The nursery has developed a special method of growing corals for Hawaii, where micro-fragments of coral are glued to a pyramid-shaped concrete module, then nursed in a special tank optimizing conditions for their growth.

During this time, the fragments — all genetically identical — fuse together to form one colony, and corals that would normally grow at 1 to 2 centimeters a year in the ocean grow at a rate of 8 to 10 centimeters inside specialized tanks.

Nursery-grown corals have also been outplanted off of Sand Island and in the deep waters off of Honolulu airport’s reef runway.

Last summer, a team from DAR outplanted extremely rare and endemic thick finger coral (Porites duerdeni) onto a reef at Kaneohe Bay after it was believed to have been wiped out during major bleaching events several year ago.

This is, however, a first for Hanauma Bay, and the first time corals have been outplanted in areas that will potentially be exposed to a lot of human activity.

Gulko noted that corals at Hanauma Bay have decayed over time, partly due to heavy use by people, and partly due to external factors that negatively impacted coral colonies across the state.

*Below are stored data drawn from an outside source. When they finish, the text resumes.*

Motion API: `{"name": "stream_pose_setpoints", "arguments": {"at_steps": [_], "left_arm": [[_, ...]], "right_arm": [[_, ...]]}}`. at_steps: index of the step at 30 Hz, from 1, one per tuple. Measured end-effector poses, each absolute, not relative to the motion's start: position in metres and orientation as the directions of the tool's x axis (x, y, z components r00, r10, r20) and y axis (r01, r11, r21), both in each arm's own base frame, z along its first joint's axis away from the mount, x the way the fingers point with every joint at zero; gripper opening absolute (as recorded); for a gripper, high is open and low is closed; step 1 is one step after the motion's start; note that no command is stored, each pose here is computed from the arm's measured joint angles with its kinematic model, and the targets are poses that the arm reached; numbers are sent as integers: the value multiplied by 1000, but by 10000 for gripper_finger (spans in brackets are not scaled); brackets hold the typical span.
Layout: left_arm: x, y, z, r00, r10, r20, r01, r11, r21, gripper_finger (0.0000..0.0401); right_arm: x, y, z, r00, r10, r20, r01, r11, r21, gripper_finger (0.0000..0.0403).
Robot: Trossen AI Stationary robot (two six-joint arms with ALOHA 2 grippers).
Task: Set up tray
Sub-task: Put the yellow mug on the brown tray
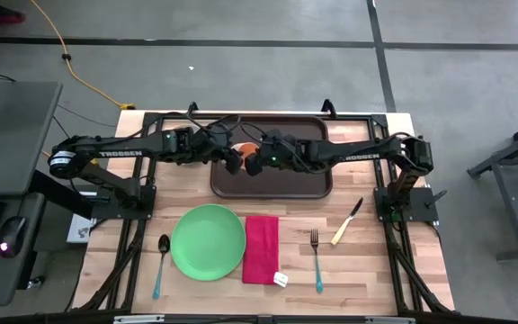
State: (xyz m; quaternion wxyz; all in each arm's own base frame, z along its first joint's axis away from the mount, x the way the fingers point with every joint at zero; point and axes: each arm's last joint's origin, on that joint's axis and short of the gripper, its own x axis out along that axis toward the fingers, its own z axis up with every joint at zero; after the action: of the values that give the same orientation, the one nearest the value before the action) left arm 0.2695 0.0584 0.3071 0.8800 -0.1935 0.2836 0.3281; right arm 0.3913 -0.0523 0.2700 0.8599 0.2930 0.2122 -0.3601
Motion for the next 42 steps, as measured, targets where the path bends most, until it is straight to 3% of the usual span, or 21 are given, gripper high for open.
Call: {"name": "stream_pose_setpoints", "arguments": {"at_steps": [5,25,32,42], "left_arm": [[270,59,308,621,479,-620,-693,705,-151,282],[265,58,303,576,477,-664,-700,707,-99,129],[266,58,317,611,451,-651,-610,792,-23,116],[259,58,339,560,498,-662,-616,785,70,117]], "right_arm": [[391,-53,270,642,-514,-569,754,558,347,0],[405,-54,254,650,-523,-552,752,544,371,0],[406,-53,255,663,-514,-544,740,558,376,0],[410,-54,260,713,-485,-507,695,582,421,0]]}}
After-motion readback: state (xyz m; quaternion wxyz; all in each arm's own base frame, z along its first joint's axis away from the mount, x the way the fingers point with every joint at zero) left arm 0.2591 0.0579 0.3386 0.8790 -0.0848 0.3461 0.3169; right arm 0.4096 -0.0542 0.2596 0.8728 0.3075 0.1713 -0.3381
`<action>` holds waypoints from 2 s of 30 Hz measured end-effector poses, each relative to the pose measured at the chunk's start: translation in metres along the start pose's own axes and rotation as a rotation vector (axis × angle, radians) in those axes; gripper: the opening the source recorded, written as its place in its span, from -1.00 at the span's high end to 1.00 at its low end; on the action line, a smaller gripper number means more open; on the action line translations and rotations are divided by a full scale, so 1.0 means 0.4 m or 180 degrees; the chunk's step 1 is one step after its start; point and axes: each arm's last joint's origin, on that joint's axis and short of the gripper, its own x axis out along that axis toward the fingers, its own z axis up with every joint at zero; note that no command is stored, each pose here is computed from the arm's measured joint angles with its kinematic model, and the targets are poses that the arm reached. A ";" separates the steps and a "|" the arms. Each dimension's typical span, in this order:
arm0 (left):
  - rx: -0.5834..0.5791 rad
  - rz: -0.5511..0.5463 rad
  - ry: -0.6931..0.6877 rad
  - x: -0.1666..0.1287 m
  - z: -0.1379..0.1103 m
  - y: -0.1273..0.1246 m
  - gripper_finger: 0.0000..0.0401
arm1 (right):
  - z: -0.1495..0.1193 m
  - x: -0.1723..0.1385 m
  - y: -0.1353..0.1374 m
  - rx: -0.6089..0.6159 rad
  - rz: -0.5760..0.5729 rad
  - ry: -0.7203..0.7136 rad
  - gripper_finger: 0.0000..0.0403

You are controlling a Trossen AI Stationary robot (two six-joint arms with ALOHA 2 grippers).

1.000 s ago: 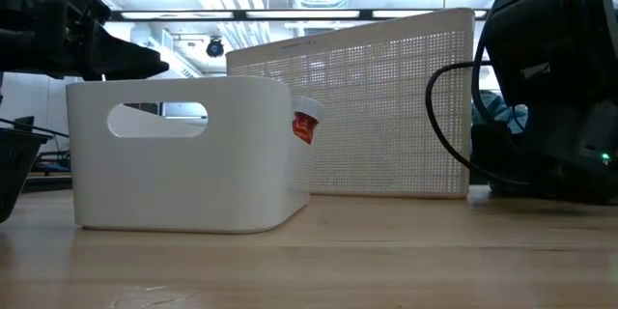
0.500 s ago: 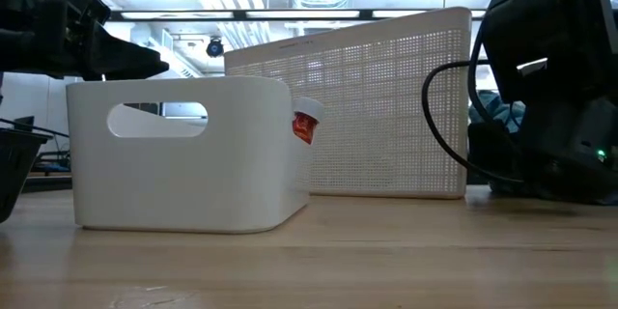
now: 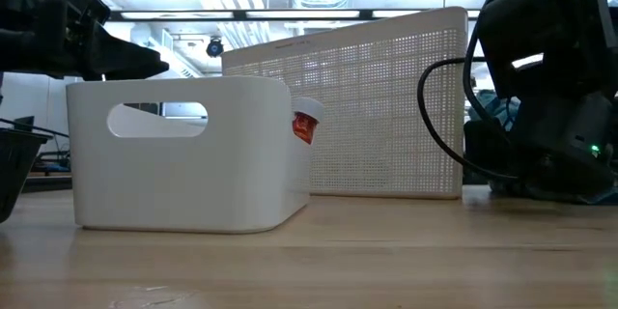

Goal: Pick & Place Medicine items
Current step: Put the blue patient gown into the big white bin

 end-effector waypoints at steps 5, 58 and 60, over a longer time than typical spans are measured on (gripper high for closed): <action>0.0000 -0.0002 0.0000 0.000 0.000 0.000 0.08 | 0.001 -0.001 0.000 -0.0003 0.0000 -0.0011 -0.96; 0.0001 0.0000 0.0000 0.000 0.000 0.000 0.08 | 0.003 -0.072 0.037 0.0109 -0.0373 0.0573 0.93; 0.0001 -0.0002 0.0000 0.000 0.000 0.000 0.08 | 0.004 -0.089 0.044 0.0145 -0.0477 0.0724 0.93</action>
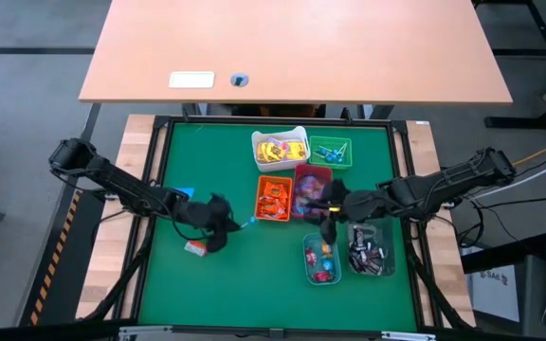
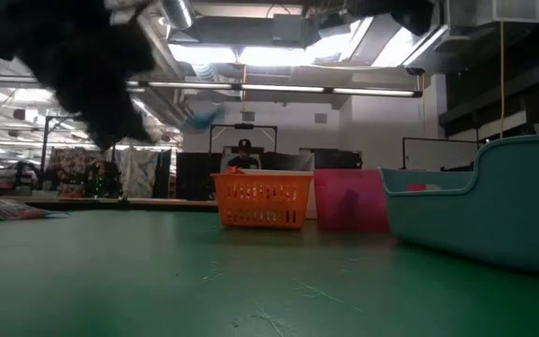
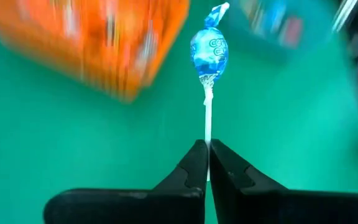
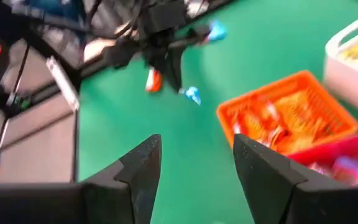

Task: Sort candy
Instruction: Put the blue lollipop into the green basket

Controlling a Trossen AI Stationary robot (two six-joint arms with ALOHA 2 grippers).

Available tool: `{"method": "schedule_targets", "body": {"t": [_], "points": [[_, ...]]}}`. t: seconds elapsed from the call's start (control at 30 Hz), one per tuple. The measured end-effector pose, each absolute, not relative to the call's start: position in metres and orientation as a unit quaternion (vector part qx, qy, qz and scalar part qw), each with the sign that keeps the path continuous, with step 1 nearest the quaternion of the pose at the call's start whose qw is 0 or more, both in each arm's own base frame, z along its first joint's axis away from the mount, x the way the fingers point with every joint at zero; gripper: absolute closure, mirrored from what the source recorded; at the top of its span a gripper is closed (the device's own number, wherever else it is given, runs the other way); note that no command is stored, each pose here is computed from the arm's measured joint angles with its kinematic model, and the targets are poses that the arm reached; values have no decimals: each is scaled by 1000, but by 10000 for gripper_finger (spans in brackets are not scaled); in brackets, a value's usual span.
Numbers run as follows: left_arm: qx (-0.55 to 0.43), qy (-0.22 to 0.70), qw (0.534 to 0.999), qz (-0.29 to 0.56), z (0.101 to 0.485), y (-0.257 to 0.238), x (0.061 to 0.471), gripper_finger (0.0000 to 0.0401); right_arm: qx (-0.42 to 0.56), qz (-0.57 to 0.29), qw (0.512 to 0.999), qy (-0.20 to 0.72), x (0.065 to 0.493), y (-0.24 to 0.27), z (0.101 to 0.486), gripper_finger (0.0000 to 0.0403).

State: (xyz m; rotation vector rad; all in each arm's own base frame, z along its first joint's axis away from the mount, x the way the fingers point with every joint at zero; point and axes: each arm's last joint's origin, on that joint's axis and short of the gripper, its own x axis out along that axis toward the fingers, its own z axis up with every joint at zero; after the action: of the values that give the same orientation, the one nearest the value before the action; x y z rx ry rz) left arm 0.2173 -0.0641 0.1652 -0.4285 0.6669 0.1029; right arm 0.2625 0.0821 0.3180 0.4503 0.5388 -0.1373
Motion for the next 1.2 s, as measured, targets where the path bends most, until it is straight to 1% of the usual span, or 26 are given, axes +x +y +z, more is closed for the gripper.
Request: {"method": "schedule_targets", "body": {"t": [0.1, 0.27, 0.4, 0.5, 0.6, 0.73, 1.0, 1.2], "points": [[-214, 235, 946, 63, 179, -64, 226, 401, 212, -82, 946, 230, 265, 81, 323, 205], [-182, 104, 975, 71, 203, -63, 235, 401, 146, -55, 972, 177, 275, 84, 330, 205], [-156, 29, 985, 73, 218, -60, 238, 401, 105, -39, 985, 131, 291, 88, 330, 205], [-136, -7, 988, 71, 226, -57, 239, 401, 95, -39, 989, 103, 306, 89, 326, 205], [-122, -24, 990, 73, 229, -55, 240, 401, 87, -46, 993, 70, 321, 85, 322, 205], [-122, -36, 989, 72, 232, -55, 240, 401, 81, -62, 993, 53, 336, 76, 312, 205], [-123, -39, 989, 72, 233, -55, 240, 401, 89, -35, 994, 52, 359, 62, 292, 205], [-123, -40, 989, 71, 233, -55, 240, 401, 96, -25, 995, 25, 370, 56, 285, 205]]}}
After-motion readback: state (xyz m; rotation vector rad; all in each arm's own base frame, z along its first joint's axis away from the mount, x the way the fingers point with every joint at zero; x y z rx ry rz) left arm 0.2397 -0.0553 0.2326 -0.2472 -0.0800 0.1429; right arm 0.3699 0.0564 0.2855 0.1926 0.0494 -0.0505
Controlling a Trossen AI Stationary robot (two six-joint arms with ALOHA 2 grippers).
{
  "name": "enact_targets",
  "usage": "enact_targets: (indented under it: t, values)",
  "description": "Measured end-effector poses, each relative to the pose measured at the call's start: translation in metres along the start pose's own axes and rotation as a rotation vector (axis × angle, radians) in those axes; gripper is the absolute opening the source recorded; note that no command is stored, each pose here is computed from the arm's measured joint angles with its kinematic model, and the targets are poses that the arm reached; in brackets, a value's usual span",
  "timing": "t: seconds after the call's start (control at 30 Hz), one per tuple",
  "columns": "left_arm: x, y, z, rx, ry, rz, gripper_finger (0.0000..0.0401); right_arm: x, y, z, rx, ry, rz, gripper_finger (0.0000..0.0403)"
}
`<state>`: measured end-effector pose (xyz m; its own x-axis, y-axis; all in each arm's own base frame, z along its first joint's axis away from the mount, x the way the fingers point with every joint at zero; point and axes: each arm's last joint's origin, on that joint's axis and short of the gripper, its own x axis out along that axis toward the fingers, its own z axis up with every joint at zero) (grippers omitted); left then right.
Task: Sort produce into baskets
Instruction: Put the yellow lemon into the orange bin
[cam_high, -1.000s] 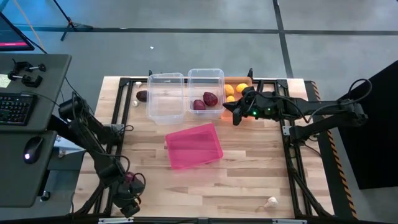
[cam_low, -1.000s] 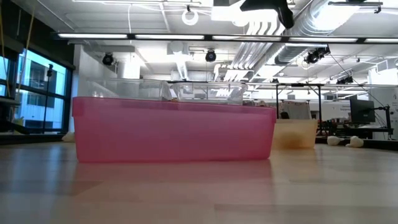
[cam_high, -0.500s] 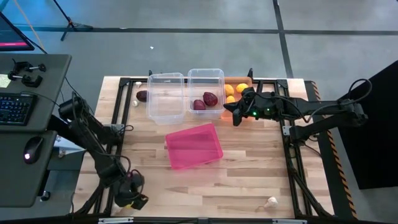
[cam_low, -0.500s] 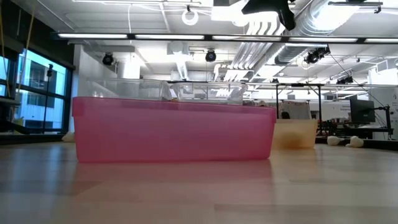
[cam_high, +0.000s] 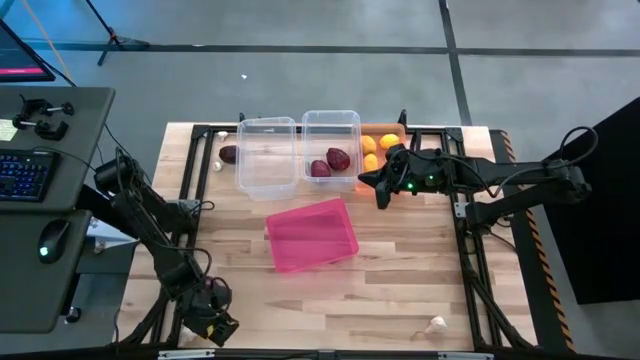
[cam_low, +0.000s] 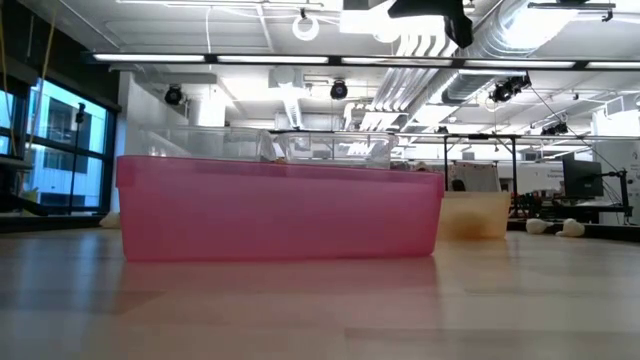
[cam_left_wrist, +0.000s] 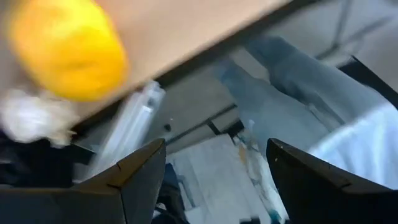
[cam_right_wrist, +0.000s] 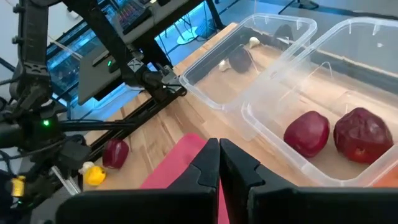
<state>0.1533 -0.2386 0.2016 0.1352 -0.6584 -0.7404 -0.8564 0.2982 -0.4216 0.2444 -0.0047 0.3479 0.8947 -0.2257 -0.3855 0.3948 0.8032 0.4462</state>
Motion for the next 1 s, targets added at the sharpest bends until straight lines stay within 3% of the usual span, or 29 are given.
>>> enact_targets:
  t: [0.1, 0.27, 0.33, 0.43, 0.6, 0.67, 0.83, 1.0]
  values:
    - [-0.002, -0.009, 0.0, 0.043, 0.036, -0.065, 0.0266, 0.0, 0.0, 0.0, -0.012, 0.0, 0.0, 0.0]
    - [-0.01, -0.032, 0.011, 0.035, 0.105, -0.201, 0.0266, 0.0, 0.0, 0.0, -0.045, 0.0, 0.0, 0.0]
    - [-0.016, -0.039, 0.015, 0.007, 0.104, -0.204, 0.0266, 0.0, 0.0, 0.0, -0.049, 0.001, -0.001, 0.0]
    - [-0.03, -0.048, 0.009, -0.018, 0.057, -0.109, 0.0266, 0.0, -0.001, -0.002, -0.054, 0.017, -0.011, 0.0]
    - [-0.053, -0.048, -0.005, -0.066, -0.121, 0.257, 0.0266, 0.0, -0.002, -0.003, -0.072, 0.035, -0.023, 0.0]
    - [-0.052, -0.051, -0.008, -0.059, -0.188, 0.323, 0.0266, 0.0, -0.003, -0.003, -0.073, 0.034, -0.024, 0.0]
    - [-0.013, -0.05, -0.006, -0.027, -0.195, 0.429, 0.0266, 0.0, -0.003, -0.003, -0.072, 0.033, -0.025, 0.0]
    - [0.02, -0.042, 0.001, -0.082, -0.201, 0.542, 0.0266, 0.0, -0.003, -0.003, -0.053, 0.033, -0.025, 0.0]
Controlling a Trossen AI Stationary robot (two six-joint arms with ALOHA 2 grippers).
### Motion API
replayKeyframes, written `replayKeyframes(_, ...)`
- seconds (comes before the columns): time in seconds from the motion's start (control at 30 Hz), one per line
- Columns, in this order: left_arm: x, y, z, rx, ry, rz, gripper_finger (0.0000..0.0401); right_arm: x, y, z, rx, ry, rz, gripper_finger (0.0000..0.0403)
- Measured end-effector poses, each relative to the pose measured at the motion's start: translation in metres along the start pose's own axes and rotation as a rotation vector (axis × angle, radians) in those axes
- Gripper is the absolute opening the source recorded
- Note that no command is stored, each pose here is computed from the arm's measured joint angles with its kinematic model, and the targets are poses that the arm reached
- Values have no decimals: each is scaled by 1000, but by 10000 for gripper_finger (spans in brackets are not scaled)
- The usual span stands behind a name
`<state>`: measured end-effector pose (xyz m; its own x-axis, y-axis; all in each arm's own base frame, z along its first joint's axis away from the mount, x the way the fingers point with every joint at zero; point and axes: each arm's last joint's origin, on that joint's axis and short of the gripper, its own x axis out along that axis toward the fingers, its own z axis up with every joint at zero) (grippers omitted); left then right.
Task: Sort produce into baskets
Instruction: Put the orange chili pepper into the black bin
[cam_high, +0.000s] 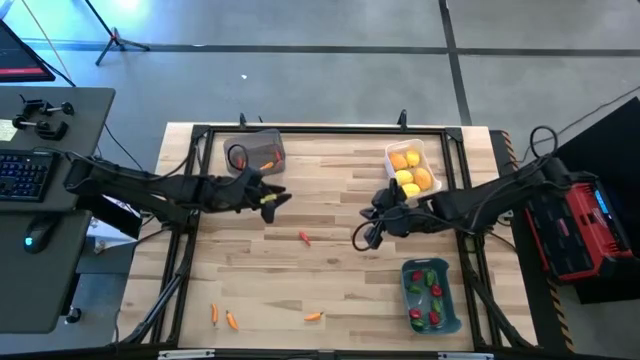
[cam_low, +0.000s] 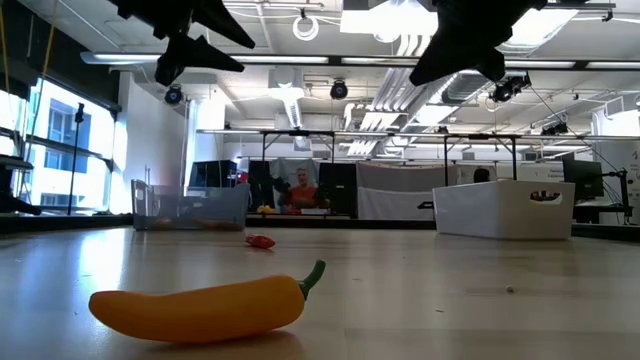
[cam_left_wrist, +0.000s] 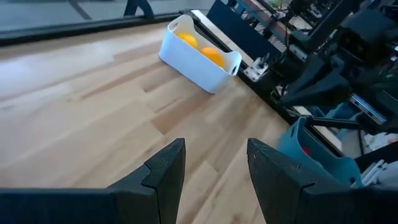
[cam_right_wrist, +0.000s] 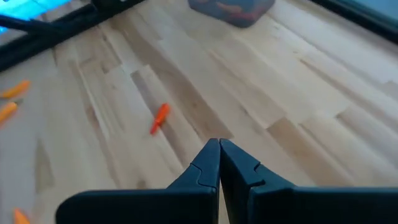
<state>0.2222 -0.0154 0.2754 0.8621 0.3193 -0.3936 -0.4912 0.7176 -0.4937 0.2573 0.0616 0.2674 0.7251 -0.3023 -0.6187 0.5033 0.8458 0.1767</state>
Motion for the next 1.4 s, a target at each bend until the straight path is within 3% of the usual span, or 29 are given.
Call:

Hanauma Bay itself is already a large, natural nursery for numerous species, and he hopes this project opens the door to more active maintenance and restoration of the corals there on a larger scale.

“Hanauma Bay itself serves like a giant nursery,” he said. “We just need to take care of it, and if we take care of it, it will help take care of us. It serves as a safe place for a wide variety of fish, invertebrates, and corals to reproduce. As their progeny gets large and leaves the bay, that’s what repopulates the islands, and perhaps other islands.”